Geçtiğimiz hafta yurt dışı piyasaları olumsuz bir açılış yapmıştı. Buna rağmen Cuma gününe kadar açıklanan verilerin çoğunun beklenen seviyelerin üzerinde gelmesi hafta sonuna doğru ABD borsalarındaki olumsuz havayı dağıtmaya başlamıştı. Bununla birlikte ABD’nin büyük telekomünikasyon şirketlerinden birinin diğerini alma haberi ve büyük perakende satış şirketlerinin açıkladığı satış verileri de yatırımcıyı cesaretlendirecek gelişmelerdi. Ancak Cuma günü TSİ 15:30’da deklare edilen işsizlik oranı ve Morgan Stanley’nin petrolün çok yakın zamanda 150$ olabileceğini belirtmesi ile başlayan petrol fiyatlarındaki olağanüstü artış sonucu ABD borsalarında bu yılın en kötü günlerinden biri yaşandı. Bu gelişmelerin dışında Avrupa Merkez Bankası başkanı Trichet’nin geçtiğimiz hafta yapılan faiz toplantısının ardından Avrupa Bölgesi’nin faizlerinin artması gerektiğini düşünen merkez bankası üyeleri olduğunu belirtmesi de Euro’nun dolar karşısında önemli miktarlarda değer kazanmasına sebep oldu.
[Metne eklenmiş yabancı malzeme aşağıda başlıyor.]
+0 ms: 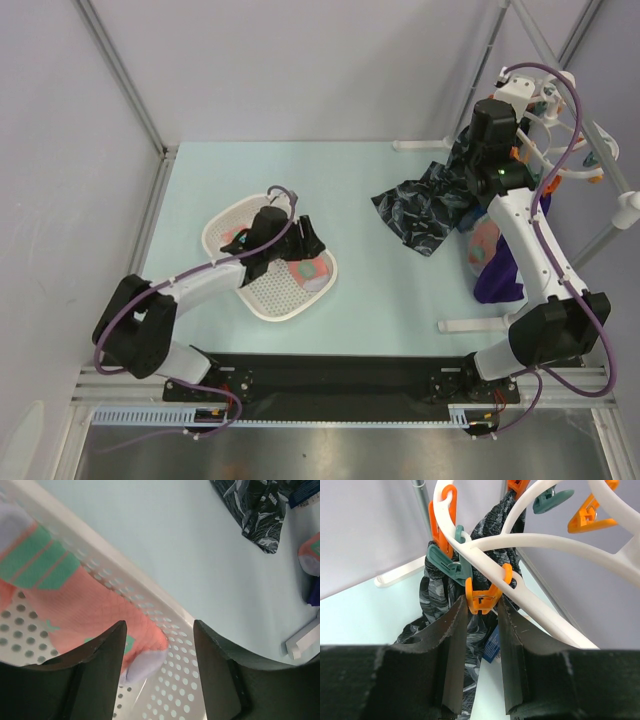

Yurt içinde ise geçtiğimiz hafta açıklanan enflasyon verileri ve ardından TCMB’nin enflasyon hedeflerini değiştirmesi hafta başında bono faizlerinin yükselmesine sebep oldu. Ayrıca Perşembe günü anayasa mahkemesinin türban kararı sonrasında AKP’nin kapatılacağına dair kaygıların iyice su yüzüne çıkması Türkiye’de siyasi belirsizliğin önümüzdeki dönemde artarak devam edebileceği anlamına geliyor. Döviz piyasalarına baktığımızda YTL’nin bu gelişmeler sonrasında dolar karşısında ufak tutarda değer kaybettiğini fakat bunun da çok önemli bir değer kaybı olmadığını söyleyebiliriz. Teknik anlamda kritik bir seviyede bulunan Usd/Try kurunun bu seviyeleri kırması durumunda önümüzdeki hafta Ytl gelişmiş para birimlerine karşı bir miktar daha değer kaybedebilir. Döviz piyasasının bu olumsuz gelişmelere çok da tepki vermemesini şöyle yorumlayabiliriz: Döviz piyasasının likit olmasından ötürü gelişmelerin kısa vadeli etkilerini gözlemlemek bizim için kesinlikle daha önemli.
Özellikle şu ortamda yabancı yatırımcı için yüksek faizin çekiciliği ve döviz piyasasının likit olması bu piyasada kötü bir durum gerçekleşene kadar yüksek faizde kalınmasını mantıklı kılıyor. Daha az likit olan bono piyasasındaki bozulmayı incelediğimizde ise bileşik faizlerin Ocak 2007 seviyesine kadar yükseldiğini gözlemliyoruz. Günlük faize göre böyle bir bileşik faizin yabancı için cazip gelmemesini de şöyle yorumlamak mümkün: Yabancı yatırımcı esasında bu ay ve Temmuz ayında geçen ay başlanan faiz artırımlarının devam etmesini ve ayrıca şu an yaşanan ekonomik-siyasi türbülansın sürmesini bekliyor.
Cuma günü olumsuz seyreden ABD borsalarının etkisinin Pazartesi yurt içi piyasalarda da hissedileceği kanaatindeyim. Ayrıca Usd/Try’de teknik anlamda önemli bir seviyeyi test ettiğimizi düşünürsek bu seviyenin kırılması kurların yukarı çıkması anlamını taşıyor. Bununla birlikte yurt içi ve yurt dışı piyasalardaki olumsuz havanın Perşembe ve Cuma günü deklare edilecek veriler veya hafta içinde açıklanacak haberler ile değişmemesi durumunda bono ve IMKB’nin bu hafta önemli miktarlarda değer kazanacağını sanmıyorum.